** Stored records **
· · ·

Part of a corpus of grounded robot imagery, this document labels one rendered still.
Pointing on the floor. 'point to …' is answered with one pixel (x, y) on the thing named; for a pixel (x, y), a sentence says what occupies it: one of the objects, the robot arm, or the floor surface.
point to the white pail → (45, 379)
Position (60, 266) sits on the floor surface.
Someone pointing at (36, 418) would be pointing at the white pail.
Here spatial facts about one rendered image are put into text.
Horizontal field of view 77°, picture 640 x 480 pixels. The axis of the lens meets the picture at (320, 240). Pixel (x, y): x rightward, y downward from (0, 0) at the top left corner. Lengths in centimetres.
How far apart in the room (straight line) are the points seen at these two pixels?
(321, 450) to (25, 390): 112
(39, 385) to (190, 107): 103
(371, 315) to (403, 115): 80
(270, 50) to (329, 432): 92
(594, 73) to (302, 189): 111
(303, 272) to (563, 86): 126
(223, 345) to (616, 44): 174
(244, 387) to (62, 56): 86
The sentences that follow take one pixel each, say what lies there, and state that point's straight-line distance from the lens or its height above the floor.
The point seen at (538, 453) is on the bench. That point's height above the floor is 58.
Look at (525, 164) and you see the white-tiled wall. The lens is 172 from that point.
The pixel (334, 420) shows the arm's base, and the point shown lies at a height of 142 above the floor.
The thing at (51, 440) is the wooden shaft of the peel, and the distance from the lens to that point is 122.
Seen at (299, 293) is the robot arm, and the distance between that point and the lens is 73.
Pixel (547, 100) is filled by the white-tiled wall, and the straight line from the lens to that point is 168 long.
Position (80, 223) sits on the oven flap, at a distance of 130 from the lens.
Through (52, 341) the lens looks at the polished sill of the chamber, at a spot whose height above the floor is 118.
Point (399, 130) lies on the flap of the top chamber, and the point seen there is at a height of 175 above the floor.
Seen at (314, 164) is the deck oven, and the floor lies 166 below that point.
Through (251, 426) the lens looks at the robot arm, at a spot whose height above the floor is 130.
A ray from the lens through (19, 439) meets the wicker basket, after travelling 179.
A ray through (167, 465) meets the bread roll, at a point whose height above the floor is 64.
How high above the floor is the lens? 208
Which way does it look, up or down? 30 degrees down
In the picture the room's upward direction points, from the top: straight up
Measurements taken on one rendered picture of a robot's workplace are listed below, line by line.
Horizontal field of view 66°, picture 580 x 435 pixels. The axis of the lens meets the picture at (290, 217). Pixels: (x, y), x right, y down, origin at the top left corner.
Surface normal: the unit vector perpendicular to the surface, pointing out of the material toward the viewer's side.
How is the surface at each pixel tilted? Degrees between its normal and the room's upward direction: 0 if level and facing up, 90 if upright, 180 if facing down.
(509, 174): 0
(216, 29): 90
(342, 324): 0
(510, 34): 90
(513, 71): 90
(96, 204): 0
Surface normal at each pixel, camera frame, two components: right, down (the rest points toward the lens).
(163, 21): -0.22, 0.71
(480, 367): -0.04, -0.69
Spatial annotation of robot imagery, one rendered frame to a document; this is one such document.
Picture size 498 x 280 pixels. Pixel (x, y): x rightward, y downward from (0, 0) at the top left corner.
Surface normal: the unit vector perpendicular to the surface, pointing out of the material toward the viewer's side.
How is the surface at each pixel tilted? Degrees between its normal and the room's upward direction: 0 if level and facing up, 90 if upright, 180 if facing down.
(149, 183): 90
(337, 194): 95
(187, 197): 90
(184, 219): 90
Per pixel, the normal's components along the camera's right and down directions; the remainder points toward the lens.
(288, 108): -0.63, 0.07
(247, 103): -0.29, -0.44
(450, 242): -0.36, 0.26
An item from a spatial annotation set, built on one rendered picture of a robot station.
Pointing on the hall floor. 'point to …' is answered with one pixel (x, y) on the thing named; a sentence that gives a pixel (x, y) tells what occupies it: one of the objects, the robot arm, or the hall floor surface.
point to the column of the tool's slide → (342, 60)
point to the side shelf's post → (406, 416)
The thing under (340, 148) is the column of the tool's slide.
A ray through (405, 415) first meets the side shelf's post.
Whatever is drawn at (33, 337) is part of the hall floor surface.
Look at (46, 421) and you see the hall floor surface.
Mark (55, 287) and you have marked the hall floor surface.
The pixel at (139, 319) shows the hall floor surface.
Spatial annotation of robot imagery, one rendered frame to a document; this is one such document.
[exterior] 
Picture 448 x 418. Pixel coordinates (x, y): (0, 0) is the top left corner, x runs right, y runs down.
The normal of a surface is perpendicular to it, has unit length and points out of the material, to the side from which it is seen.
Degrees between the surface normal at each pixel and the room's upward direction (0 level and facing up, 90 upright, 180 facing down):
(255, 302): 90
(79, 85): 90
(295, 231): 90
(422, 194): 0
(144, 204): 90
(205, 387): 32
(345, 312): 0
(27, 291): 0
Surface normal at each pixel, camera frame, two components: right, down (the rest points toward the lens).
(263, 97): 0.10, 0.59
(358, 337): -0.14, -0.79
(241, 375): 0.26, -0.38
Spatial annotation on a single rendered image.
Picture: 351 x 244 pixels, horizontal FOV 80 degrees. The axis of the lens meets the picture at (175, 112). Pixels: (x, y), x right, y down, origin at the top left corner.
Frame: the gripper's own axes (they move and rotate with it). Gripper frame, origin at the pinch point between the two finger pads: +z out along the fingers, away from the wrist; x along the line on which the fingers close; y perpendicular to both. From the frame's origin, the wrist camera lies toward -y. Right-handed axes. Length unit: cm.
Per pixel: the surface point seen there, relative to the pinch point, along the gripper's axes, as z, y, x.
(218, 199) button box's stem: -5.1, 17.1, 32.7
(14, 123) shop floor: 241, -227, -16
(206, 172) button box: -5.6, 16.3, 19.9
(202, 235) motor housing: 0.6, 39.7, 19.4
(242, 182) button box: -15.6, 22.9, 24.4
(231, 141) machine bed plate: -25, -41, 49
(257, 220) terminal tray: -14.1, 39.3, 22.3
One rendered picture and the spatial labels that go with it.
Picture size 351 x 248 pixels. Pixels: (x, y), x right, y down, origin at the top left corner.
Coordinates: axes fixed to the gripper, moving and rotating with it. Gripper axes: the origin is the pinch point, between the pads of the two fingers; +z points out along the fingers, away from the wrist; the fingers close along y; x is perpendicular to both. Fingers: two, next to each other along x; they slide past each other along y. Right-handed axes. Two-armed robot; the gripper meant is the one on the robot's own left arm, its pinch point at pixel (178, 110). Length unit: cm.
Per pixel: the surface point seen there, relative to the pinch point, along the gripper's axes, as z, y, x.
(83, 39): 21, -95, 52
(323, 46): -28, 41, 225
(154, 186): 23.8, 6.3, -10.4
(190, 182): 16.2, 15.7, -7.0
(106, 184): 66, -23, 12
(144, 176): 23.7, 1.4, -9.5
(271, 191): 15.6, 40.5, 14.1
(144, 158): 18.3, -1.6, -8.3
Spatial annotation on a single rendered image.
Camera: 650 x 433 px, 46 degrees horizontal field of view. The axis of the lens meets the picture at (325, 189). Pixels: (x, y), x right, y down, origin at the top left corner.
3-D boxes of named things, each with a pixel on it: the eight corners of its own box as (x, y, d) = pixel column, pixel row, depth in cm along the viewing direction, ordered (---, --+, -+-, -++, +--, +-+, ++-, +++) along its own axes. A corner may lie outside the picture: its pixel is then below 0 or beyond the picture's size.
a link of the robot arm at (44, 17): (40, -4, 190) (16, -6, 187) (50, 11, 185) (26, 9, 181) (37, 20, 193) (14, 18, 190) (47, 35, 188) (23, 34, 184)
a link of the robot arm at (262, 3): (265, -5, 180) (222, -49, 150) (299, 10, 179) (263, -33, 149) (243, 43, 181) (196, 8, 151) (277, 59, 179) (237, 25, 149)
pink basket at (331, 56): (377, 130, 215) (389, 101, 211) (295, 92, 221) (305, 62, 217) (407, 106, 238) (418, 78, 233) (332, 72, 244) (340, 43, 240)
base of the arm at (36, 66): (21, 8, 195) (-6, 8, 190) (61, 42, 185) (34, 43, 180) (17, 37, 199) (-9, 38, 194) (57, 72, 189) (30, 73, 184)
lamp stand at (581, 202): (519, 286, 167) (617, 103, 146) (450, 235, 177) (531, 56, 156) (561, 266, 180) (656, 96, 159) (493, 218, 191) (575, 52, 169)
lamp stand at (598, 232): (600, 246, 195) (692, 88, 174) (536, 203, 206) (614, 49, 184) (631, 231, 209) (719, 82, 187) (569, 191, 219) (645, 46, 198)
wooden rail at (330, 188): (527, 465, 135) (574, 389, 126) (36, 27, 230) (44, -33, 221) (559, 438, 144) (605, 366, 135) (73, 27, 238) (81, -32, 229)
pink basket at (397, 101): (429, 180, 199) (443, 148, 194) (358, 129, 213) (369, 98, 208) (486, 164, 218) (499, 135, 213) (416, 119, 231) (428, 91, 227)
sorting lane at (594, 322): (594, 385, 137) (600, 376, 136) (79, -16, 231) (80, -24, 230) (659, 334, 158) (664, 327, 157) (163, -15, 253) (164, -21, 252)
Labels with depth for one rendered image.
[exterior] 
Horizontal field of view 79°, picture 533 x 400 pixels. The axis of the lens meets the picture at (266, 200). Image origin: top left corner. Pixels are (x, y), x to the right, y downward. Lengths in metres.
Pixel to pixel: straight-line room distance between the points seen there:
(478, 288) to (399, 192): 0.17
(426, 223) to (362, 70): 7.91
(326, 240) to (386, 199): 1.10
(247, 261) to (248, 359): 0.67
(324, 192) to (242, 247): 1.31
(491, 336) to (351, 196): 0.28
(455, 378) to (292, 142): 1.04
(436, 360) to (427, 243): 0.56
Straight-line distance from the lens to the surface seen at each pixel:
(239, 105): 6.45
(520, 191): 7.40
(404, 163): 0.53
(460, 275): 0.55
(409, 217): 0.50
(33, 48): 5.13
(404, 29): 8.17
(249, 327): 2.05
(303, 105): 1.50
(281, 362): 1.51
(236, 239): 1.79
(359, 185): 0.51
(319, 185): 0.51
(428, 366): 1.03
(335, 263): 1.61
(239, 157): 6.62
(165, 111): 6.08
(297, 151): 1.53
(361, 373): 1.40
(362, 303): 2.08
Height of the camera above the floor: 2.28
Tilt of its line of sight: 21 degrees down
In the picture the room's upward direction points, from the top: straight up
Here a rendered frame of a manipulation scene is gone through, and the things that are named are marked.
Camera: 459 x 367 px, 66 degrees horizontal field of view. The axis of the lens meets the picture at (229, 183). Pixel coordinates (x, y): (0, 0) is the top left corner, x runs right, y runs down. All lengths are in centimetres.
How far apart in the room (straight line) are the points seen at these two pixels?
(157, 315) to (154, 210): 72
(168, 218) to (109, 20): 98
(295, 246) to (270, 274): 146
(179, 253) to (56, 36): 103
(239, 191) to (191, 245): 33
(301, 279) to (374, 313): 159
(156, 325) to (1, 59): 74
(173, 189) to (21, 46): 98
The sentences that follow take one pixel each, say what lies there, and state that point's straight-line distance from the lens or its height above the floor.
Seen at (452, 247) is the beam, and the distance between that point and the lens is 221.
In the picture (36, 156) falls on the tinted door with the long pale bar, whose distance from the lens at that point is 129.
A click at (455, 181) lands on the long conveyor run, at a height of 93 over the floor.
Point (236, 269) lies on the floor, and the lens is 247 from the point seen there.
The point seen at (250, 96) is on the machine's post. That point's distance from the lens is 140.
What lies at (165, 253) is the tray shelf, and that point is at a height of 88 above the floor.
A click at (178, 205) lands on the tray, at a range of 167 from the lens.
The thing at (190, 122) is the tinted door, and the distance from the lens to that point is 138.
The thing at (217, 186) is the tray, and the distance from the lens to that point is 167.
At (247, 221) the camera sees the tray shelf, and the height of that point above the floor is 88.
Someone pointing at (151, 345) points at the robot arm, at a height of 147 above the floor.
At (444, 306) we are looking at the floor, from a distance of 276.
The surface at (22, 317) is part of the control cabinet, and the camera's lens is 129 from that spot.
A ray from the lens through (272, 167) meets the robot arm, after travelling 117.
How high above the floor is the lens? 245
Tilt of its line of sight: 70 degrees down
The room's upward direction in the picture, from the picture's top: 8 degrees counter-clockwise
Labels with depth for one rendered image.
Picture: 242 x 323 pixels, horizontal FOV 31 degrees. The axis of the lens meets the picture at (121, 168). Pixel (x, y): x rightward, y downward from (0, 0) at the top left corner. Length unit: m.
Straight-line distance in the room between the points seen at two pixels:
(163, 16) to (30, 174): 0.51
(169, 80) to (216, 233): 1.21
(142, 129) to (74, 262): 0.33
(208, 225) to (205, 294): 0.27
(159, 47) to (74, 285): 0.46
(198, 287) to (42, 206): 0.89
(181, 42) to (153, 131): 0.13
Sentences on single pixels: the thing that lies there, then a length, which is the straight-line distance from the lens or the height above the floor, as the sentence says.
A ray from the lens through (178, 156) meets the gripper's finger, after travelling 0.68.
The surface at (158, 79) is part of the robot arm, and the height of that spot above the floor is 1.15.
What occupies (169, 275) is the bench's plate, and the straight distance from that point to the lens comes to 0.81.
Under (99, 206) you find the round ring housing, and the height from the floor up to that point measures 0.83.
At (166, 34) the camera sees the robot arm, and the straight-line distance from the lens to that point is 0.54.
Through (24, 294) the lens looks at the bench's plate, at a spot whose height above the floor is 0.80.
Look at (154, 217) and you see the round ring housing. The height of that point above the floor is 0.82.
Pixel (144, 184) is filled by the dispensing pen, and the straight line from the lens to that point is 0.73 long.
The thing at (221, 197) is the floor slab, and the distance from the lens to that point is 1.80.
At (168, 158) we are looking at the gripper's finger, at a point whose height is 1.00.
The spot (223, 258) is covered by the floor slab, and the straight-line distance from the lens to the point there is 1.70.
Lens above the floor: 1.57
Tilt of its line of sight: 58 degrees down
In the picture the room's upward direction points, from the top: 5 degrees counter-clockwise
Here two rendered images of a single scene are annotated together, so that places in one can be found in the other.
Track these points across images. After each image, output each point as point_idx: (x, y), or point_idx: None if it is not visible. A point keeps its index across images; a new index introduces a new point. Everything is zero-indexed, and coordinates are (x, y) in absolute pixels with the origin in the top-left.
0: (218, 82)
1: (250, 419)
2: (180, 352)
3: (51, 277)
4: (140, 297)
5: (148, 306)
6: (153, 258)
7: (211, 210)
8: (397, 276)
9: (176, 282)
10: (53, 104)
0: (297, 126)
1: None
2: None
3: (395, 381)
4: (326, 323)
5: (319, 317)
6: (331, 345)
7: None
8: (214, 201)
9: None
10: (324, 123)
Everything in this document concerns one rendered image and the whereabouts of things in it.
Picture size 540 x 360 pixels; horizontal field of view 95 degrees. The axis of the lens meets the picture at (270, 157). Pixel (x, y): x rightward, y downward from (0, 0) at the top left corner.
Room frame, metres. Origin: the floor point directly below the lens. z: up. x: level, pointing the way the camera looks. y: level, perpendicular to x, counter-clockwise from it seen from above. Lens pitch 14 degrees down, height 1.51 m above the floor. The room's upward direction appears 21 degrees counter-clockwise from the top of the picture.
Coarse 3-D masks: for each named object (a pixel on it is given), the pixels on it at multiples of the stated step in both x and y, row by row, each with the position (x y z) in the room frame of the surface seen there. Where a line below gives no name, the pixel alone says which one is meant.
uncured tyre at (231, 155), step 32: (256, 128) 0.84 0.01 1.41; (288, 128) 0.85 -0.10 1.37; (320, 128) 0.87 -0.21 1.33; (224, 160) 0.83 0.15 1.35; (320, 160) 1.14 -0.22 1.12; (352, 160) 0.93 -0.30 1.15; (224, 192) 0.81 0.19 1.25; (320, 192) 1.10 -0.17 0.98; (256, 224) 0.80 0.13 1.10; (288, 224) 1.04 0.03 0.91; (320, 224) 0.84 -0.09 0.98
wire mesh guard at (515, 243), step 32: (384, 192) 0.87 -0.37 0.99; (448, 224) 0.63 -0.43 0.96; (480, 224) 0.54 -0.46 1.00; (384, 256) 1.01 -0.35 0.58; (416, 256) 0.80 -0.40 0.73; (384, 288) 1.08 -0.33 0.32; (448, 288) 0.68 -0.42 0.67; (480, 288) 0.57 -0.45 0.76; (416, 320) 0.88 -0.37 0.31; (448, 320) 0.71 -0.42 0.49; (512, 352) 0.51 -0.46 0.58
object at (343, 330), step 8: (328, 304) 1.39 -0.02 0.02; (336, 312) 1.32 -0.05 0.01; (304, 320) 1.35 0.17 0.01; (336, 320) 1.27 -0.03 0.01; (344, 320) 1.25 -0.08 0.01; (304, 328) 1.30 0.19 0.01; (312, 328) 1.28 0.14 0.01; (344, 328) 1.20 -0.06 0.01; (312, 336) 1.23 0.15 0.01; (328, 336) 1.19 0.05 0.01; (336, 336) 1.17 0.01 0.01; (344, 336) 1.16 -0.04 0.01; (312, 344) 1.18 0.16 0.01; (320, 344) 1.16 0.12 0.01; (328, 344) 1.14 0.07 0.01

· · ·

** WORK TO COMPLETE **
Above are the records; from them, give again exactly the lines from the one containing "6: (153, 258)" to the one containing "Everything in this", both lines included, and nothing more.

** EXPECTED ANSWER **
6: (153, 258)
7: (211, 210)
8: (397, 276)
9: (176, 282)
10: (53, 104)
0: (297, 126)
1: None
2: None
3: (395, 381)
4: (326, 323)
5: (319, 317)
6: (331, 345)
7: None
8: (214, 201)
9: None
10: (324, 123)
Everything in this document concerns one rendered image and the whereabouts of things in it.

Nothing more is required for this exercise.